Here are few examples of ailments that physiotherapy can treat:

  • sports rehab
  • musculoskeletal
  • orthopaedic
  • women’s, men’s and pelvic health
  • disability
  • acupuncture and dry needling
  • aquatic and hyrdotherapy
  • occupational health
  • cancer, palliative care and lymphoedema
  • cardiorespiratory
  • gerontology
  • mental health
  • neurological
  • paediatric issues
  • pain and tension
  • physiotherapy for animals

Physiotherapists detect and treat a wide variety of disorders including the bones, lungs, digestive system, nerves, and other body parts and processes. They will assist people in managing chronic illnesses, provide lifestyle advice, recommend activities and aids to assist people in managing better, and provide advice. A physiotherapist will evaluate your health and assist you with medical issues. This could have grown as a result of an accident or illness, or you could have had them for the rest of your life.

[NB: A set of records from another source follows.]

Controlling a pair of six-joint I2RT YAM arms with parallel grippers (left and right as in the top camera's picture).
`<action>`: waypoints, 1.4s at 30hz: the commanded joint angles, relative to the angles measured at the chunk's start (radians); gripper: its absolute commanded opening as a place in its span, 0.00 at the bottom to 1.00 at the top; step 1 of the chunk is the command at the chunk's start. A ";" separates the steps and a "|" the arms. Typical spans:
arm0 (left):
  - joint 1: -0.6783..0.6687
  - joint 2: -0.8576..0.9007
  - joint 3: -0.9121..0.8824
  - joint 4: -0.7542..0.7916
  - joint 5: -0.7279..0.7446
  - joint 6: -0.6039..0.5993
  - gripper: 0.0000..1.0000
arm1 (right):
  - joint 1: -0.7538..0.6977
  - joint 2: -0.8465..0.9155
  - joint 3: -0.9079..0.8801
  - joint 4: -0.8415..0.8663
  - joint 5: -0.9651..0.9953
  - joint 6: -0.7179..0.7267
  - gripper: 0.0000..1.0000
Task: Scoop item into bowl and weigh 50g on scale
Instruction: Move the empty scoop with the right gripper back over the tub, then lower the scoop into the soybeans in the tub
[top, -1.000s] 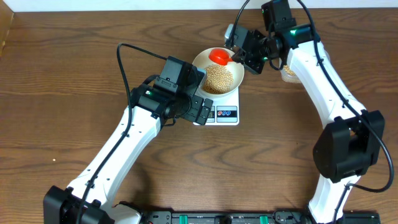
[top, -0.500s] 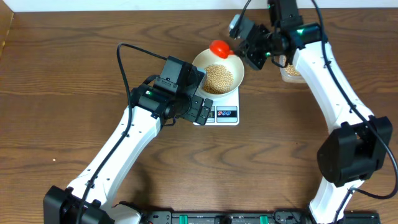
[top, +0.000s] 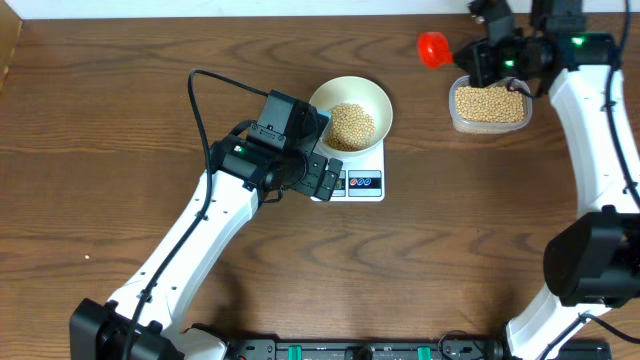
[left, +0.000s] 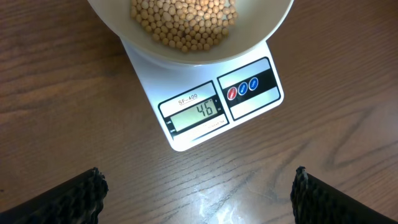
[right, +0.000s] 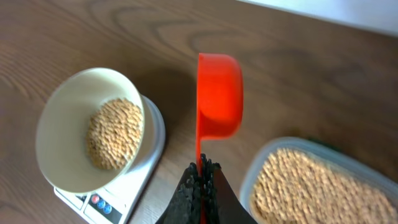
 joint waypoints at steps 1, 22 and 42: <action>0.002 0.010 -0.010 0.000 -0.013 0.002 0.96 | -0.031 -0.028 0.003 -0.042 0.058 0.034 0.01; 0.002 0.010 -0.010 0.000 -0.013 0.002 0.96 | -0.043 -0.024 -0.114 -0.111 0.475 0.034 0.01; 0.002 0.010 -0.010 0.000 -0.013 0.002 0.96 | -0.042 -0.022 -0.218 0.055 0.322 0.071 0.01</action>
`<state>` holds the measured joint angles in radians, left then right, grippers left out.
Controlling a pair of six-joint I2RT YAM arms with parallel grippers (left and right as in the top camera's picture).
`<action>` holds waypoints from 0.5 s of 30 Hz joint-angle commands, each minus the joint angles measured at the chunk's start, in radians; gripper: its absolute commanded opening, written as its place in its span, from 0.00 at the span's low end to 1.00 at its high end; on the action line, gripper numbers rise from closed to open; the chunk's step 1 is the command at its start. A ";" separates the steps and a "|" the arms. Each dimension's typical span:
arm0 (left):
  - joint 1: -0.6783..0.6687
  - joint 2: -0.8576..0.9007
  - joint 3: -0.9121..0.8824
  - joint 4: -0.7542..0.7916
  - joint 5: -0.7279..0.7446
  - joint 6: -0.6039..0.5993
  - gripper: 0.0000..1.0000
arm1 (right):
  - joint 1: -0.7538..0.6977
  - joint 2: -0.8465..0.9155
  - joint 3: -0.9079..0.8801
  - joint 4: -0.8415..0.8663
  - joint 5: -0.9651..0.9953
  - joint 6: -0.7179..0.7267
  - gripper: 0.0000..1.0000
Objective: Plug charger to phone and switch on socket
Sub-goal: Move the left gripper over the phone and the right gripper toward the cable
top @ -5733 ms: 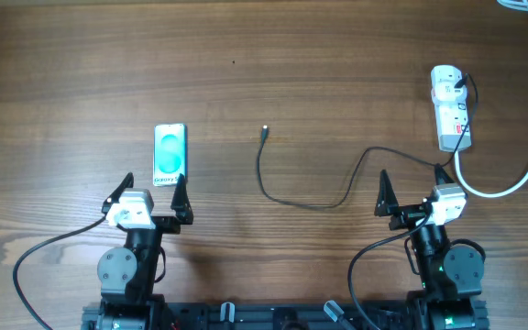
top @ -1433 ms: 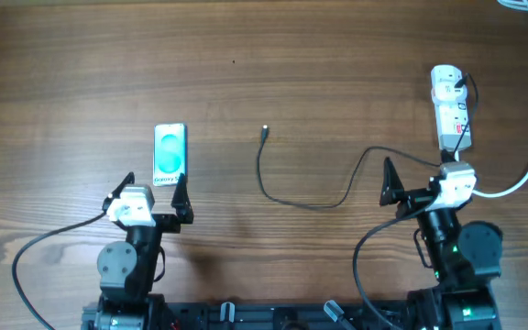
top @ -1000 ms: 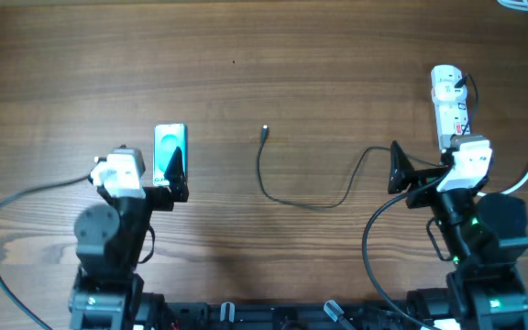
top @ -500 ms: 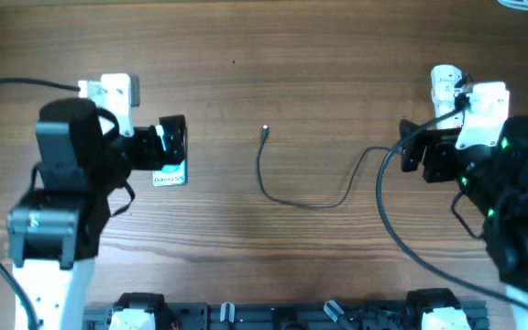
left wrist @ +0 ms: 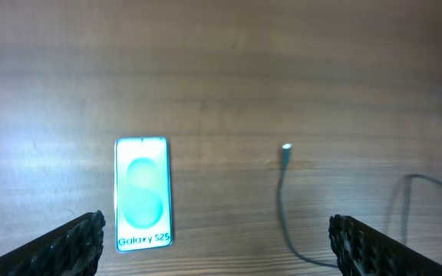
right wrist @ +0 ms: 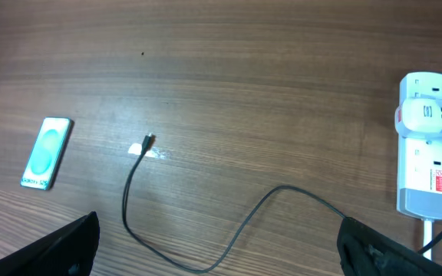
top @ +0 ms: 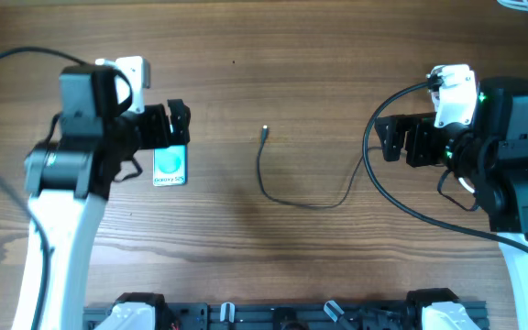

A physiotherapist may also able to work with children who have mobility issues. They also teach parents how to better the quality of life for their children.

While you see a physiotherapist, they may:

  • massage different parts of your body
  • manipulate your knees
  • flex your limbs
  • provide you with exercises to perform



Physiotherapy for Back and Core Strength

Many of us lack adequate spine and/or core strength, which, when combined with weak balance and inappropriate movement patterns in exercise and life, leads to recurring back pain, back injuries, and a ‘strong back.’ Many people do enough ‘key jobs’ to get by, but they never adopt a proper curriculum or stick with it long term. People begin with too high level workouts, do not do precise or technical enough exercises, do the wrong exercises (and not the correct ones! ), have bad form with exercises, and do not hit important muscle groups…. or just do not know what to do. Does this sound familiar? Squatting, lifting, holding, lying, post-natal, running, playing sports, and life in general all require a solid and stable lower back and heart.

To be successful in a back and core routine, thorough and consistent guidance about how to perform each exercise properly and in proper form, remember what the exercises are about, and improve comfortably each week are needed. The key to preventing further back injury and chronic back pain symptoms is to stick to a routine strengthening regimen that you can quickly follow over time.


Hydrotherapy and Physio

Hydrotherapy, also known as water therapy or hydropathy, is a type of alternative medicine (particularly naturopathy), occupational therapy, and physiotherapy that includes the use of water for pain relief and recovery.  Depending on the industry and use, the procedures can also be referred to as aquatic therapy, water therapy, or hydropathy.

There are many applications for various forms of hydrotherapy, such as curing joint pain with water workouts and relieving muscle tension with cold or hot showers or pools.

Many diseases and injuries are treated with hydrotherapy, including asthma, inflammation, colds, nausea, allergies, digestive issues, bone, muscle, and nerve problems, sleep disorders, and stress. It is sometimes used for calming and fitness maintenance.  You may also use hydrotherapy to alleviate or ease acute or chronic pain.

Hydrotherapy is a form of treatment that uses water in any manner.  It can, for example, be used to treat temporary skin problems such as burns and septic ulcers, as well as chronic health disorders such as arthritis and fibromyalgia.  Water therapy employs either hot or cold water, with water pressure and flow differing depending on the procedure. The aim is to alleviate both physical and mental symptoms.

To gain from hydrotherapy, you do not need to be able to swim. The pool is normally very small, about chest height, so you can workout safely. There will always be two members of the healthcare team present, typically a physiotherapist and an attendant, with you in the pool.

If you are considering incorporating hydrotherapy into your recovery plan, patients can first consult with a doctor or physical therapist.